O Ministério Público Federal (MPF) ajuizou nessa semana uma ação em que pede à Justiça uma decisão urgente para proibir a União de implementar o modelo de governança estabelecido pelo governo federal no Plano de Desenvolvimento Regional Sustentável do Xingu (PDRS-X), no Pará, editado em outubro do ano passado.
Segundo o MPF, o modelo assinado pelo presidente Jair Bolsonaro reduz a participação da sociedade civil e atores locais no processo decisório e confere menor peso à participação do estado paraense e dos municípios da área de abrangência do plano. Na ação, inclusive, o órgão pede a implantação de um modelo de governança sem essas mudanças.
Criado em 2010, o PDRS-X é o principal instrumento usado pelo governo e pela empresa responsável pela hidrelétrica de Belo Monte, a Norte Energia, para gerenciar e aplicar recursos na região impactada pela obra. Na sua concepção a empresa foi obrigada a investir R$ 500 milhões em um prazo de 20 anos. Desse total, cerca de R$ 205 milhões ainda estão pendentes de destinação e aproximadamente outros R$ 71 milhões estão comprometidos com projetos já aprovados, mas com execução não iniciada ou não concluída.
Modelo paritário – Outro ponto pedido na ação é de que a União institua em 30 dias um modelo de governança que contemple composição paritária entre membros estatais e da sociedade civil, além daqueles representantes estatais oriundos das esferas federativas federal, estadual e municipal.
O novo arquétipo deve respeitar a exigência de diversidade e representatividade adequada dos atores sociais, alcançando um percentual mínimo de povos indígenas, comunidades tradicionais, movimentos sociais e entidades que se dediquem à tutela ambiental, defende o MPF.

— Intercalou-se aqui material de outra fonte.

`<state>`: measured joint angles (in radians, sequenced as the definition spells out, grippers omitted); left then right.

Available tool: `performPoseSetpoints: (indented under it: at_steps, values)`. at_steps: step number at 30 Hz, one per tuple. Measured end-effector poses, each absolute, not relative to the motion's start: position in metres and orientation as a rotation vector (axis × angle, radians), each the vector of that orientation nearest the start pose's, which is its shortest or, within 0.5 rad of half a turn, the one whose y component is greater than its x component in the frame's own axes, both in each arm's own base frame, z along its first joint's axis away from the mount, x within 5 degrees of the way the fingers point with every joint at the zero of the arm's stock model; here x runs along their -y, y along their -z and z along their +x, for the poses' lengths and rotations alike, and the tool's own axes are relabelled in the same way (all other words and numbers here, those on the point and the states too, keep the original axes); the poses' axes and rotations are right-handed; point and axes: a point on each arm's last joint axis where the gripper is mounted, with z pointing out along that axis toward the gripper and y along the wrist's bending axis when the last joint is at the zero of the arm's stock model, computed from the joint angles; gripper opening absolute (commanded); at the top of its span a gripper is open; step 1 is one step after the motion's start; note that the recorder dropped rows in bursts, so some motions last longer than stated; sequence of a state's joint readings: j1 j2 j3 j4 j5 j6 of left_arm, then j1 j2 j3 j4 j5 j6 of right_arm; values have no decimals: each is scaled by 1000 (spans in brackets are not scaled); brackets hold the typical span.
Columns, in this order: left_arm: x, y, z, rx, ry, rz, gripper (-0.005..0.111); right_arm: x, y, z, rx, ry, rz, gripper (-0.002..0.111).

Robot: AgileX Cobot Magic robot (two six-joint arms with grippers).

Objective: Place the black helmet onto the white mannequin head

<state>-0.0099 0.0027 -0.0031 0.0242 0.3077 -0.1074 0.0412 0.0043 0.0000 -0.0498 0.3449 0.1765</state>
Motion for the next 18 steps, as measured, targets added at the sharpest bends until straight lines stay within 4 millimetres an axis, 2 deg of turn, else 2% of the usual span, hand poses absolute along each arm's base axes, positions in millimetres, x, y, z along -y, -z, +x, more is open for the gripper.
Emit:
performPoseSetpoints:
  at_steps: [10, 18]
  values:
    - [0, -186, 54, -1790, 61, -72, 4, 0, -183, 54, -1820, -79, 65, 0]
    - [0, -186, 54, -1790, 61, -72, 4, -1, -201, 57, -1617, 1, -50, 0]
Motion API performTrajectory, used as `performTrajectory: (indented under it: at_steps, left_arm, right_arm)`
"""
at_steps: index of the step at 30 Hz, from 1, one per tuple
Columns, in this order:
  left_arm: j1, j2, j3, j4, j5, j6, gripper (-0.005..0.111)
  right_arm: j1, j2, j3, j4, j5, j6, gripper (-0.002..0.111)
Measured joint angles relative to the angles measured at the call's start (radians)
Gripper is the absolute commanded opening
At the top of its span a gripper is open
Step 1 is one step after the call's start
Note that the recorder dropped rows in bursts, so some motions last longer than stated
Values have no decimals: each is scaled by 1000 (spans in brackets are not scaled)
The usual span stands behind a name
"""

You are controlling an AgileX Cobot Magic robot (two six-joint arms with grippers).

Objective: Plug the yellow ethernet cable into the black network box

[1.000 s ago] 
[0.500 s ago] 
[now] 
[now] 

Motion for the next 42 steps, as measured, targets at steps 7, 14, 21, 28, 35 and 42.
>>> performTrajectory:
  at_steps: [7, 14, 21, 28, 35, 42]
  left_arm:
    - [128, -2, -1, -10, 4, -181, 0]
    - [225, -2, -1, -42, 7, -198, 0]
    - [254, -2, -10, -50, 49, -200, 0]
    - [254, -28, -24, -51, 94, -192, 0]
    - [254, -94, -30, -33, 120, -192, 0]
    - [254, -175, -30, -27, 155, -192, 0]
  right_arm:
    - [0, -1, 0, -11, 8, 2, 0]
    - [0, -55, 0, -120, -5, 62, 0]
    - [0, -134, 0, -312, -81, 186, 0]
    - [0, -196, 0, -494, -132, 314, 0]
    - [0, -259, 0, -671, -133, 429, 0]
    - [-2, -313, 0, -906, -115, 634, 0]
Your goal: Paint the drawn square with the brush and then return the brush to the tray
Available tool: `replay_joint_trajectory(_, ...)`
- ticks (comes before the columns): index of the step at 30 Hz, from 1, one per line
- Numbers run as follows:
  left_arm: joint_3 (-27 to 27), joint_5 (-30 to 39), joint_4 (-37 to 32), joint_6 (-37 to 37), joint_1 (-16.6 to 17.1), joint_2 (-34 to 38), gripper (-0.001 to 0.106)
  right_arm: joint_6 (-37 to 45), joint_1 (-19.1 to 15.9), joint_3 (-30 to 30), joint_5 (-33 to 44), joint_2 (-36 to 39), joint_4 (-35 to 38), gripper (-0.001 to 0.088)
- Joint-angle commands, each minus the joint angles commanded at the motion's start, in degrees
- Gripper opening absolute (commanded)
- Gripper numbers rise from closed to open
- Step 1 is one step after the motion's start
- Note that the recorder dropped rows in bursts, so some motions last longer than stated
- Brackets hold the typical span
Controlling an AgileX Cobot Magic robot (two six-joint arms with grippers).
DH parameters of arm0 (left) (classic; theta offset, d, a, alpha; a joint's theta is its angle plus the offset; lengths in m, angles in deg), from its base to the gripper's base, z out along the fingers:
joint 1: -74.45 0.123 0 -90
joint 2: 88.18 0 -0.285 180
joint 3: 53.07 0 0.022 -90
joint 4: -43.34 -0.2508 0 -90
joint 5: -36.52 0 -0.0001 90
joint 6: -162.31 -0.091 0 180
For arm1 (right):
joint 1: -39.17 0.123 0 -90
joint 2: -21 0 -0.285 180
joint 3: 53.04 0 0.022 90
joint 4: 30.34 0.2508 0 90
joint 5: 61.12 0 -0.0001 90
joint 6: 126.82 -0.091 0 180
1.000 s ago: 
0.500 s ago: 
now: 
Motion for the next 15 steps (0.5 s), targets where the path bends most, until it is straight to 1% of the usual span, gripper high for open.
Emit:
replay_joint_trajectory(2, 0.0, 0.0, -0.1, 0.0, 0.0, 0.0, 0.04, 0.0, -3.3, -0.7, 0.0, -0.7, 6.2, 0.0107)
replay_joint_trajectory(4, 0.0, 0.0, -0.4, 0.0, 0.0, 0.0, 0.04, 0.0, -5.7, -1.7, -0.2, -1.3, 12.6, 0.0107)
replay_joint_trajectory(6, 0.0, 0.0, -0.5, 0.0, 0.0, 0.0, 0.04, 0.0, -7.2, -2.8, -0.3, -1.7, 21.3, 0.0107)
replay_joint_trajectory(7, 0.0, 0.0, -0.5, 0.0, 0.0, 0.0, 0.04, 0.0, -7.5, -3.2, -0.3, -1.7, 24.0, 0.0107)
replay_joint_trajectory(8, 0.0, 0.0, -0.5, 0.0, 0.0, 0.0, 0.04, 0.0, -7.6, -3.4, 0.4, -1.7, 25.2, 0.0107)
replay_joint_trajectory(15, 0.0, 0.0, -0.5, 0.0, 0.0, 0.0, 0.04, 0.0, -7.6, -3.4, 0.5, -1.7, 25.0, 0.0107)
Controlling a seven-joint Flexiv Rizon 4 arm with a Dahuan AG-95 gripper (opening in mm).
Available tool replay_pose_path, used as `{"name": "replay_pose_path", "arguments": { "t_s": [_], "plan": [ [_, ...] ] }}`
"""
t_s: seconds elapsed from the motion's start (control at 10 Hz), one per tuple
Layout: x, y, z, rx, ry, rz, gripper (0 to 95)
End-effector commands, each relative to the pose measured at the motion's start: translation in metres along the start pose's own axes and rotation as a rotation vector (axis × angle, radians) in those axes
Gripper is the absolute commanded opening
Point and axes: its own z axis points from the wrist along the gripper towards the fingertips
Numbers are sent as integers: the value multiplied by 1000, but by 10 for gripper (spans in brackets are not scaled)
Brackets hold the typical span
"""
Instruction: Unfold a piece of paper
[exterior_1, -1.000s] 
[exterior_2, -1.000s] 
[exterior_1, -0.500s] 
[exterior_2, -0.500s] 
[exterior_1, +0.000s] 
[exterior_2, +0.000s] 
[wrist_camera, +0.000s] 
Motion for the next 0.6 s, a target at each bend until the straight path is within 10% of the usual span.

Assinado pelo procurador da República, Matheus de Andrade Bueno, o pedido também prevê a instituição de Câmaras Técnicas que valorizem as experiências locais específicas em matérias de relevância para o PDRS-X, a ausência de voto de qualidade, coordenadoria nata ou qualquer outra medida que, direta ou indiretamente, comprometa a efetiva igualdade de oportunidades no processo deliberativo.
Modelo editado pelo governo não contempla representação de impactados pela UHE Belo Monte (Marcello Casal Jr/Agência Brasil)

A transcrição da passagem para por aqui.